On one of the few Saturdays I have to sit on the couch and read/hang out, I am sitting here with my wife, baby, and mom, who has come up to be with us on Easter. Thursday was the first day of Spring, and I am excited. Yesterday was beautiful here in Nashville, and I am happy to have winter behind us. I look forward to many days at the park, now that AC and Kim can join me and the dogs on walks.

Another nice thing about this Saturday in particular is the book I have to curl up with on the couch. 1421: The Year China Discovered America by Gavin Menzies (not a theologian, Pentecostal or otherwise) is about how the 3rd emperor of the Ming Dynasty sought to have the whole world pay him tribute, so he built the biggest armada ever seen (unduplicated till WWII) and sent them out to chart all unknown waters and explore all unknown lands. It is fascinating, and though I know there are detractors to Menzies theories (he would not call them such) it has been a delightful read.

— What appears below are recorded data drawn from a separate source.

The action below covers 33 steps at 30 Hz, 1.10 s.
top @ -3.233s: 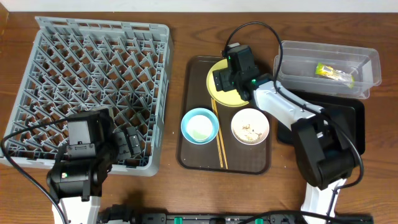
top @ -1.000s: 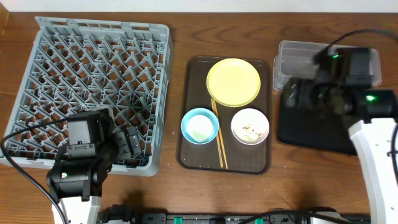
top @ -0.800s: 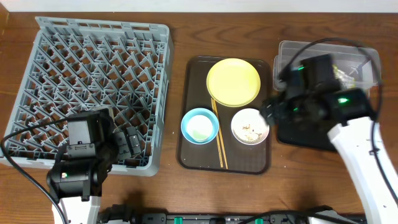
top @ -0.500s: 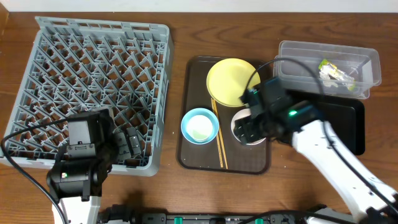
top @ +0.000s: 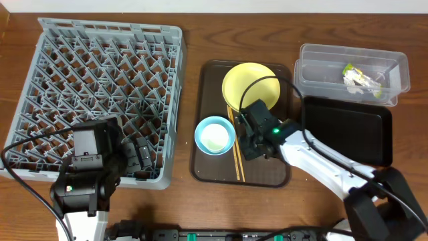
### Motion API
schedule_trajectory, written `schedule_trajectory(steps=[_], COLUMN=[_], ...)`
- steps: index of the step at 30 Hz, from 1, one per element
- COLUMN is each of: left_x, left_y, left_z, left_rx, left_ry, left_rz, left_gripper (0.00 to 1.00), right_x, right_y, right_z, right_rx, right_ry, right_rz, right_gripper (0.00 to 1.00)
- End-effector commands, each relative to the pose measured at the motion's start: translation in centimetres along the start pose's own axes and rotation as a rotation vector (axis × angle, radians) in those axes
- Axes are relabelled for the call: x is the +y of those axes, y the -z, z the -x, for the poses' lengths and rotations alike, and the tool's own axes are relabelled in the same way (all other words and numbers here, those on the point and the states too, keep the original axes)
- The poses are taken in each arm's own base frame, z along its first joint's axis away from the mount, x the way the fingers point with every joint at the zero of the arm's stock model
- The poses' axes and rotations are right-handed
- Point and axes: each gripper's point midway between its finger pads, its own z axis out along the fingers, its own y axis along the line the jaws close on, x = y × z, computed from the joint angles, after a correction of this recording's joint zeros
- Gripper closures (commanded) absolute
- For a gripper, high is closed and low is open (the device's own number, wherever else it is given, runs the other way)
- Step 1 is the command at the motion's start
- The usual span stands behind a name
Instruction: Sort waste into correct bins and load items into the dishwasher
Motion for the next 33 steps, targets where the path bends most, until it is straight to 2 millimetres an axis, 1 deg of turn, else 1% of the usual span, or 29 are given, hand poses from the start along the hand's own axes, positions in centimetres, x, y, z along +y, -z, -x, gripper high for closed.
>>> schedule_trajectory(steps=[1, 4, 7, 11, 14, 18, 21, 24, 27, 29, 33], left_x=[0.0, 0.0, 0.0, 0.0, 0.0, 0.0, 0.0, 0.0, 0.0, 0.0, 0.0], left_y=[0.6, 0.6, 0.6, 0.6, 0.6, 0.6, 0.6, 0.6, 0.6, 0.6, 0.6], left_z=[0.7, 0.7, 0.7, 0.7, 0.7, 0.7, 0.7, 0.7, 0.7, 0.7, 0.7], left_rx=[-0.021, -0.021, -0.022, -0.022, -0.022, -0.021, -0.022, -0.021, -0.022, -0.021, -0.021], left_ry=[0.008, 0.008, 0.008, 0.008, 0.008, 0.008, 0.008, 0.008, 0.008, 0.008, 0.008], left_rz=[-0.001, -0.001, -0.001, -0.001, -0.001, -0.001, -0.001, -0.001, -0.001, -0.001, -0.001], left_gripper=[0.02, 0.02, 0.02, 0.02, 0.02, 0.02, 0.02, 0.02, 0.02, 0.02, 0.02], right_x=[-0.1, -0.8, -0.9, -0.8, -1.3, -1.7, -2.7, -4.2, -6.1, -7.9, -9.9], right_y=[-1.2, -1.3, -1.0, 0.2, 2.2, 5.3, 7.7, 10.4, 12.4, 13.1, 13.5], right_z=[-0.6, -0.5, -0.2, 0.6, 1.8, 2.7, 3.4, 4.2, 4.6, 4.6, 4.7], right_rx=[0.018, 0.006, -0.006, -0.052, -0.118, -0.188, -0.246, -0.314, -0.358, -0.366, -0.363], right_ry=[-0.022, -0.040, -0.039, -0.040, -0.042, -0.068, -0.114, -0.168, -0.224, -0.287, -0.334], right_rz=[-0.044, -0.094, -0.101, -0.102, -0.131, -0.123, -0.115, -0.084, -0.023, 0.017, 0.179], right_gripper=[0.62, 0.75, 0.88, 0.99, 0.99, 0.99, 0.99, 0.99, 0.99, 0.99, 0.99])
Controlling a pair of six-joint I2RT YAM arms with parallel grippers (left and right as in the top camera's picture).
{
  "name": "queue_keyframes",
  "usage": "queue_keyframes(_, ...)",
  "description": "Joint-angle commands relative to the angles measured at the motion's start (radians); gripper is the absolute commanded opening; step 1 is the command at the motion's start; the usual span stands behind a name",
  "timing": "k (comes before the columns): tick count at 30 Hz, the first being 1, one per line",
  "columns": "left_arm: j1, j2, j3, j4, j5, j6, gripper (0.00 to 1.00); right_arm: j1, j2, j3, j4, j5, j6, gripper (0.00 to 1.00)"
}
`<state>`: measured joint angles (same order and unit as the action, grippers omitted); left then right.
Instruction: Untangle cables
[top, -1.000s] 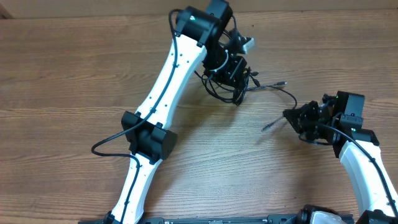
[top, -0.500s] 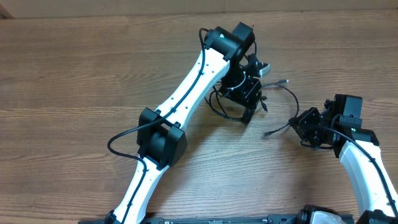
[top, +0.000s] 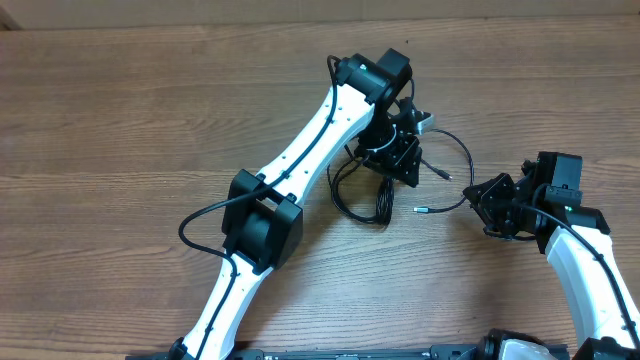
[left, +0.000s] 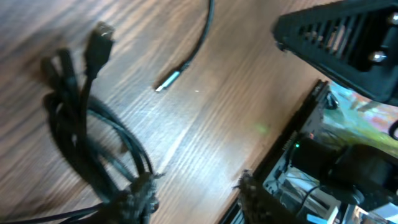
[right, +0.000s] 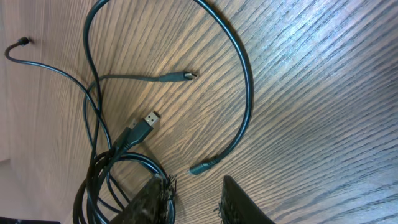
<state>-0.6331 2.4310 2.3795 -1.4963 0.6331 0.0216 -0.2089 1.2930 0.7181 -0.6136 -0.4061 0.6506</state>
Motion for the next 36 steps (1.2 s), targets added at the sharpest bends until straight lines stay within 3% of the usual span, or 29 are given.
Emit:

My current trend of reading history started with Galileo's Daughter: A Memoir of Science, Faith, and love, by Dava Sobel. It is a biography of Galileo as seen through the correspondence he carried on with his elder Daughter, a nun. It was an excellent read as well, a well researched study of the man, a realistic appraisal of his many achievements, and how his times both enouraged and hindered his talents. To hear his story from his daughters' perspective if pretty fascinating. Inspired by this book I am now combing McKays for a bio of Copernicus.

If you have any interest at all in history, these are some great reads. They are certainly written for general audiences, but are well put together and deal with subjects directly connected with how we see the world, or worlds as it were.